If, at that stage, the matter is not resolved to your satisfaction, put the whole sorry saga down in writing keeping to the point and using short sentences. Again, state exactly what you are expecting the vendor to do to resolve the situation. This letter is best addressed to the Managing Director of the organisation. It would be prudent to insist that they remove the unit and refund you the £500. You definitely do not want a unit which does not work. The refusal to repair/replace the faulty unit sounds awfully like a default or fall back stance. "We have sold you a mover. If it doesn't work, you will have to make us do something about it and we will stall until you get fed up and go away".
It would appear that in view of the fact that your service engineer has found that the rollers were seized solid, the vendor has not carried out his duty to sell you a working unit. It also looks like they have had this unit lying about and have sold it to you without checking it out and charging you £500 for a unit which has subsequently been found to be a discontinued model.
If they have charged you what is a considerable sum of money for a discontinued unit, it is debatable whether they have the use the fall back position of the warranty not covering the mover. The caravan and mover were sold to you as a complete unit for which you have paid. It is not unreasonable to expect that the mover should be in working condition.
Have you a legal advice clause in your bank arrangements, your car insurance, your house insurance or your caravan insurance?

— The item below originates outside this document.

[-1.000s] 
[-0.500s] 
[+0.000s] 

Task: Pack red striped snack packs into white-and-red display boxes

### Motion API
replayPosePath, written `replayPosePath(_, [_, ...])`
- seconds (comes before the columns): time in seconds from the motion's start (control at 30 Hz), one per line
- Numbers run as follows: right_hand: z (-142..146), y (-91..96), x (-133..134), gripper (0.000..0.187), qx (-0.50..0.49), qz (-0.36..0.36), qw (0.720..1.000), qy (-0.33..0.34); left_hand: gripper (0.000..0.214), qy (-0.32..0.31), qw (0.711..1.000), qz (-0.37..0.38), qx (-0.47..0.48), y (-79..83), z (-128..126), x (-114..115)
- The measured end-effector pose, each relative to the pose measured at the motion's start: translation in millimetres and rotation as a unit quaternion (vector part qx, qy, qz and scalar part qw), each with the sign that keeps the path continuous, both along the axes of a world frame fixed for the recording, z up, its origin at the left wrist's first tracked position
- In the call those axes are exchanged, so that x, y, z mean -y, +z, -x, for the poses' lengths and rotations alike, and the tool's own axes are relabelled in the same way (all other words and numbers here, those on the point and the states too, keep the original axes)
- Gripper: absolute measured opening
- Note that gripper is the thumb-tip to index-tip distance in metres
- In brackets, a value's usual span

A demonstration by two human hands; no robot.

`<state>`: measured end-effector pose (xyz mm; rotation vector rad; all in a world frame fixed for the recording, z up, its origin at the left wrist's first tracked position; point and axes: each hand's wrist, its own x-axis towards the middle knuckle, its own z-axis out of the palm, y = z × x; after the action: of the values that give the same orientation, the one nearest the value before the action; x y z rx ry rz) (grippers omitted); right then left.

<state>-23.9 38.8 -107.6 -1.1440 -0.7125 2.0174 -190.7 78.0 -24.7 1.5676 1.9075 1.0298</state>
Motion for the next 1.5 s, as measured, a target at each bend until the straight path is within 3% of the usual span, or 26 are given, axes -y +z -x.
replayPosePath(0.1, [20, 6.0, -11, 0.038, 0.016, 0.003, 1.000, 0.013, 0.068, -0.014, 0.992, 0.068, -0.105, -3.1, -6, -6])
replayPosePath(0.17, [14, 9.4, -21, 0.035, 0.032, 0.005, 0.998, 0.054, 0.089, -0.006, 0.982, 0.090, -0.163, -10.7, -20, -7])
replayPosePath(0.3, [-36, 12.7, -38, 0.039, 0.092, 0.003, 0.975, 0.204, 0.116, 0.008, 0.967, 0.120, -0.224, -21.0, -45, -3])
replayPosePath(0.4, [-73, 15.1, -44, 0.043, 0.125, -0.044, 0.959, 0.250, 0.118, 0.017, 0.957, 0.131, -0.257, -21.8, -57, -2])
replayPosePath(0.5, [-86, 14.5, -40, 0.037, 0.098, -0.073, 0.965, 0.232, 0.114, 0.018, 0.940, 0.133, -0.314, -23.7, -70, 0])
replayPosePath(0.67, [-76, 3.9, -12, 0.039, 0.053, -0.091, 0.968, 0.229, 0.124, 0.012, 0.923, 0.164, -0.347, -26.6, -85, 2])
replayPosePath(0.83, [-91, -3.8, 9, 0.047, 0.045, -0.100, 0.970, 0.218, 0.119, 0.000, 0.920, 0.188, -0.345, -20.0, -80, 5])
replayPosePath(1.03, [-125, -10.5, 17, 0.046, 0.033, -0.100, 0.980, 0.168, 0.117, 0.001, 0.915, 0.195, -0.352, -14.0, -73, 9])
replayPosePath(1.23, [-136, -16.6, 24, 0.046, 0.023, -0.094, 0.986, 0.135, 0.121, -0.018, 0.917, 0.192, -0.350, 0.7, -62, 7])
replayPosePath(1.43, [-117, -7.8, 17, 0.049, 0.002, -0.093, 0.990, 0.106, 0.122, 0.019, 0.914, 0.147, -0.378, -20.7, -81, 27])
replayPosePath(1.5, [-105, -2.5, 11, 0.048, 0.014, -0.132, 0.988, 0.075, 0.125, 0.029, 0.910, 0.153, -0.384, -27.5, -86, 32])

Are you a member of either the Caravan Club or the Camping and Caravanning Club? If so, have a word with their legal help line. You never know, they may be able to help if only by pointing you in the right direction.
Considering that, in today's market, there are no end of motor mover manufacturers falling over themselves to sell you motor movers around the £700-£900 mark for a current model, £500 seems excessive for a discontinued model which patently does not work.
By the way, I was the company troubleshooter and fielder of complaints in addition to my main job, engineering and technical services. Believe me, I know what it is like to be on the receiving end hence my suggested route to a satisfactory conclusion of the whole sorry saga.
It should be stated at this stage that I am not a lawyer. My suggestions, based on experience, as to how to go about the problem are given only in good faith.